■ Exercise requirements: With pictures omitted, output the records below exactly as they appear.

■ Data entries:
---*---

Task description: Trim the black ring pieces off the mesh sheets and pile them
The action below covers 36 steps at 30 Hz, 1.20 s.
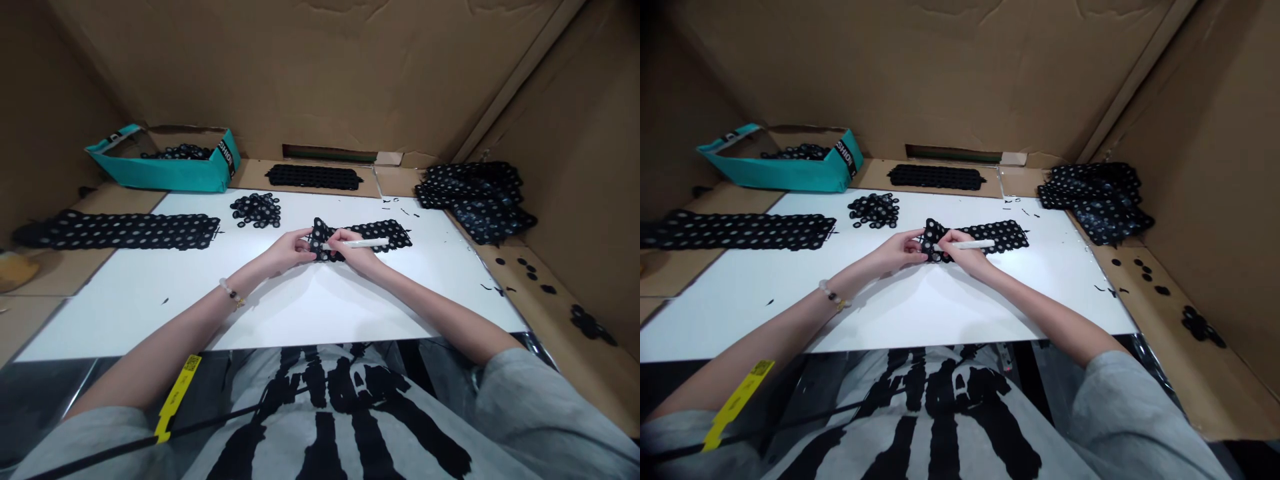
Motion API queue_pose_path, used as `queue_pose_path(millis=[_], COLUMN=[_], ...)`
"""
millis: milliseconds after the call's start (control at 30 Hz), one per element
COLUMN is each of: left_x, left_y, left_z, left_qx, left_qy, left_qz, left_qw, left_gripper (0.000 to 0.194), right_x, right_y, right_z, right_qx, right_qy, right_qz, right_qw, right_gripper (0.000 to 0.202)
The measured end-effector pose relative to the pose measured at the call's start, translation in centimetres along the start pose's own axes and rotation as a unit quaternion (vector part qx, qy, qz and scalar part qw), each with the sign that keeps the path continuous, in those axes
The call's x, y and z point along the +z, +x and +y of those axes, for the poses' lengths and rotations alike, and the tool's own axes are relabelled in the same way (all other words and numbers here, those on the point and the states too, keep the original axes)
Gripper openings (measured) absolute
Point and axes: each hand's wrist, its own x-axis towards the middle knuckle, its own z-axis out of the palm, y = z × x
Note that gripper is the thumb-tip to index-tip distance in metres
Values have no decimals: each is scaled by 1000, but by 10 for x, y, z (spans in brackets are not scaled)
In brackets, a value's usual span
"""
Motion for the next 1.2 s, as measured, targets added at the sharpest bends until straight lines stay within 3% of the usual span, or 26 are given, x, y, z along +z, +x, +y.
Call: queue_pose_path(millis=[267, 567, 867, 1000, 1067, 1200], left_x=[0, 0, -1, -7, -8, -4], left_y=[1, -1, 4, 7, 7, 5], left_z=[2, 3, -3, -6, -5, 0], left_qx=[-56, -61, -53, -40, -34, -4], left_qy=[-42, -63, -98, -103, -78, 28], left_qz=[44, 45, 36, 8, 6, 34], left_qw=[997, 995, 993, 994, 996, 999], left_gripper=[88, 86, 81, 84, 77, 38], right_x=[-4, 0, 3, 2, 1, 1], right_y=[-2, -4, -11, -10, -7, -4], right_z=[-11, -9, -11, -9, -5, 0], right_qx=[31, 15, -76, -76, -60, -39], right_qy=[45, 9, -174, -166, -119, -44], right_qz=[-24, -26, -30, -25, -28, -10], right_qw=[998, 1000, 981, 983, 991, 998], right_gripper=[11, 17, 18, 18, 19, 20])
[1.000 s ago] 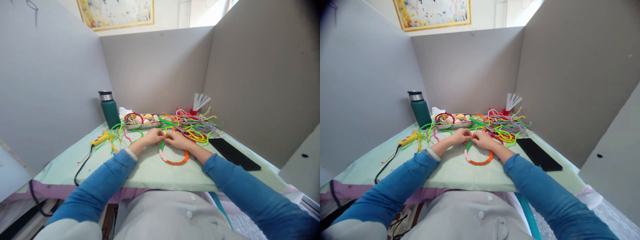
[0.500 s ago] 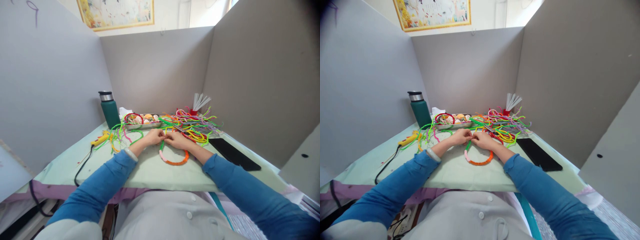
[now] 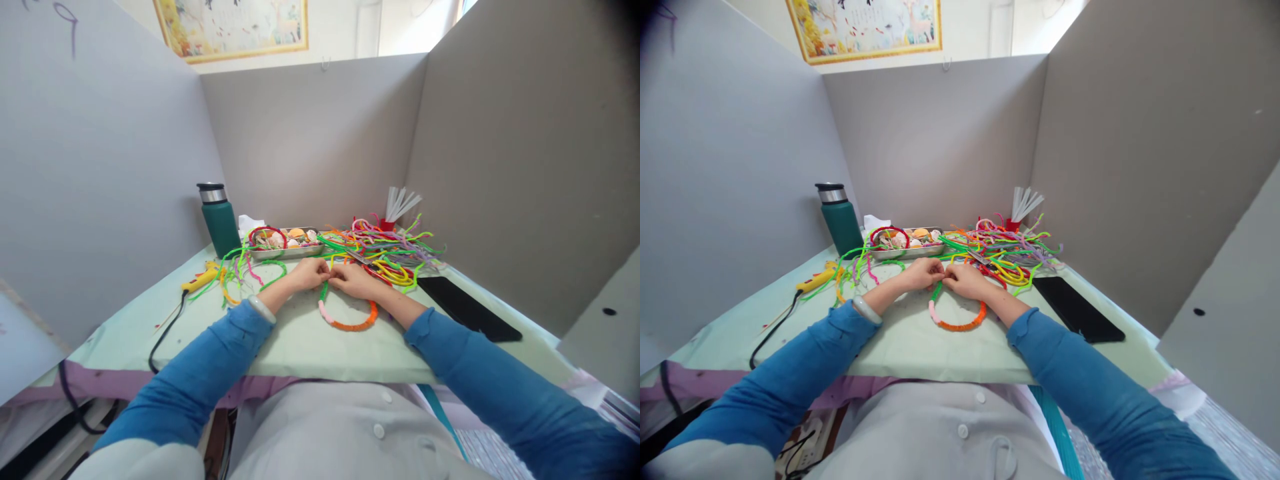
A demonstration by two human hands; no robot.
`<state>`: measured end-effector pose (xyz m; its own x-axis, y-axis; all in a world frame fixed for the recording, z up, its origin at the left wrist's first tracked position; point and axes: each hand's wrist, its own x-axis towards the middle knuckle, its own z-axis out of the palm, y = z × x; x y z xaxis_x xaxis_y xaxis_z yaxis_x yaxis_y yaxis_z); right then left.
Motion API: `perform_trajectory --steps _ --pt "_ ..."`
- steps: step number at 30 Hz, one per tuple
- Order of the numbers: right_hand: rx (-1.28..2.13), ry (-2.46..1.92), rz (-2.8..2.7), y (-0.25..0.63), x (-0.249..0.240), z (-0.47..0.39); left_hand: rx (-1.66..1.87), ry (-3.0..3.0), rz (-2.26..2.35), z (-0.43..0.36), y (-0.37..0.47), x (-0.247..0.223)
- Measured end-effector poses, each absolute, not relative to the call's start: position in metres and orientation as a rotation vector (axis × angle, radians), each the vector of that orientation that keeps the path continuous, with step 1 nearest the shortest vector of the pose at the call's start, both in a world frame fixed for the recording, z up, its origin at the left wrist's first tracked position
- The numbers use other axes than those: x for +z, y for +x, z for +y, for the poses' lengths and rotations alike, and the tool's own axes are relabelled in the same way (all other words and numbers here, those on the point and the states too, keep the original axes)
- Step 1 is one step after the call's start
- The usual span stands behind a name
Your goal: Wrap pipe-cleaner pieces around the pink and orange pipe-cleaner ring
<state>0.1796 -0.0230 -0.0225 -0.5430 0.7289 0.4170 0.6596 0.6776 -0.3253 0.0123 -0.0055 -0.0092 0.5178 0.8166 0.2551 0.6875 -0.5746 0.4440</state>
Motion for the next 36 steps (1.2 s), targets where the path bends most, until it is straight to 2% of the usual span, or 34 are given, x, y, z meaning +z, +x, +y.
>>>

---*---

■ Answer box:
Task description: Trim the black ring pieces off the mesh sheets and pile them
The action below covers 36 steps at 30 Hz, 1.20 s.
Motion API queue_pose_path, used as `queue_pose_path(millis=[_], COLUMN=[_], ...)`
"""
millis: milliseconds after the call's start (control at 30 Hz), one per element
COLUMN is each of: left_x, left_y, left_z, left_qx, left_qy, left_qz, left_qw, left_gripper (0.000 to 0.194), right_x, right_y, right_z, right_qx, right_qy, right_qz, right_qw, right_gripper (0.000 to 0.202)
The measured end-effector pose relative to the pose measured at the call's start, translation in centimetres along the start pose's own axes and rotation as a unit quaternion (vector part qx, qy, qz and scalar part qw), each with the sign that keeps the path continuous, in those axes
The call's x, y and z point along the +z, +x and +y of those axes, for the poses' lengths and rotations alike, and the tool's own axes are relabelled in the same way (all other words and numbers here, those on the point and the states too, keep the original axes)
Gripper openings (measured) absolute
Point and axes: each hand's wrist, its own x-axis towards the middle knuckle, its own z-axis out of the palm, y = z × x
Note that gripper is the thumb-tip to index-tip distance in metres
Values have no decimals: each is scaled by 1000, but by 10 for x, y, z (spans in brackets are not scaled)
In brackets, a value's usual span
"""
Motion for the next 1.2 s, as measured, targets added at the sharpest bends until straight lines stay within 3% of the usual span, or 26 are given, x, y, z along +z, +x, +y.
Call: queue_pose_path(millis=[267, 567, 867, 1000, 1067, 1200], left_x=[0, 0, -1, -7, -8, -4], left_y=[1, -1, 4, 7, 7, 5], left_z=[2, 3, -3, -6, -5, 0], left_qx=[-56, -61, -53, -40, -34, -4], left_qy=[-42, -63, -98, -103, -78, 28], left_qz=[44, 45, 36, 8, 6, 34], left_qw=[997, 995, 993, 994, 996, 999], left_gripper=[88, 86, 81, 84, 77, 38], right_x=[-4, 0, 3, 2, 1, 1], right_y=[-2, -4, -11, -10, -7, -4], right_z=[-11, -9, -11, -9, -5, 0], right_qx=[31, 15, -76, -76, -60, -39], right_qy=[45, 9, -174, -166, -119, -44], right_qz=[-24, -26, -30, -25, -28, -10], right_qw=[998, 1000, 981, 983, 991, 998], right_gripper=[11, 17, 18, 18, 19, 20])
[1.000 s ago] 
[0.500 s ago] 
[now] 
A demonstration by two human hands; no robot.
`<state>`: measured end-effector pose (xyz m; its own x-axis, y-axis; all in a world frame fixed for the recording, z up, its origin at the left wrist's first tracked position; point and axes: each hand's wrist, its own x-axis towards the middle knuckle, its own z-axis out of the palm, y = z × x; x y z xaxis_x xaxis_y xaxis_z yaxis_x yaxis_y yaxis_z); right then left.
Motion API: `perform_trajectory --steps _ --pt "_ ..."`
- steps: step number at 30 Hz, one per tuple
- Order of the numbers: right_hand: rx (-1.28..2.13), ry (-2.46..1.92), rz (-2.8..2.7), y (-0.25..0.63), x (-0.249..0.240), z (-0.47..0.39); left_hand: rx (-1.66..1.87), ry (-3.0..3.0), rz (-2.26..2.35), z (-0.43..0.36), y (-0.37..0.47), x (-0.247..0.223)
- Measured end-effector poses, each absolute, not relative to the call's start: position in metres and orientation as a rotation vector (axis × angle, radians), each the vector of that orientation that keeps the path continuous, with step 1 nearest the shortest vector of the pose at the call's start, both in a world frame fixed for the recording, z up, its origin at the left wrist's first tracked position
- The numbers use other axes than those: x for +z, y for +x, z for +y, for the poses' lengths and rotations alike, and the tool's own axes are relabelled in the same way (all other words and numbers here, those on the point and the states too, keep the original axes)
- Step 1 is one step after the call's start
- The usual span stands behind a name
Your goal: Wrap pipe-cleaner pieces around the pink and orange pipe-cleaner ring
<state>0.1796 -0.0230 -0.0225 -0.5430 0.7289 0.4170 0.6596 0.6776 -0.3253 0.0123 -0.0055 -0.0092 0.5178 0.8166 0.2551 0.6875 -0.5746 0.4440</state>
Motion for the next 36 steps (1.2 s), targets where the path bends most, until it is straight to 2% of the usual span, or 34 are given, x, y, z meaning +z, +x, +y.
>>>

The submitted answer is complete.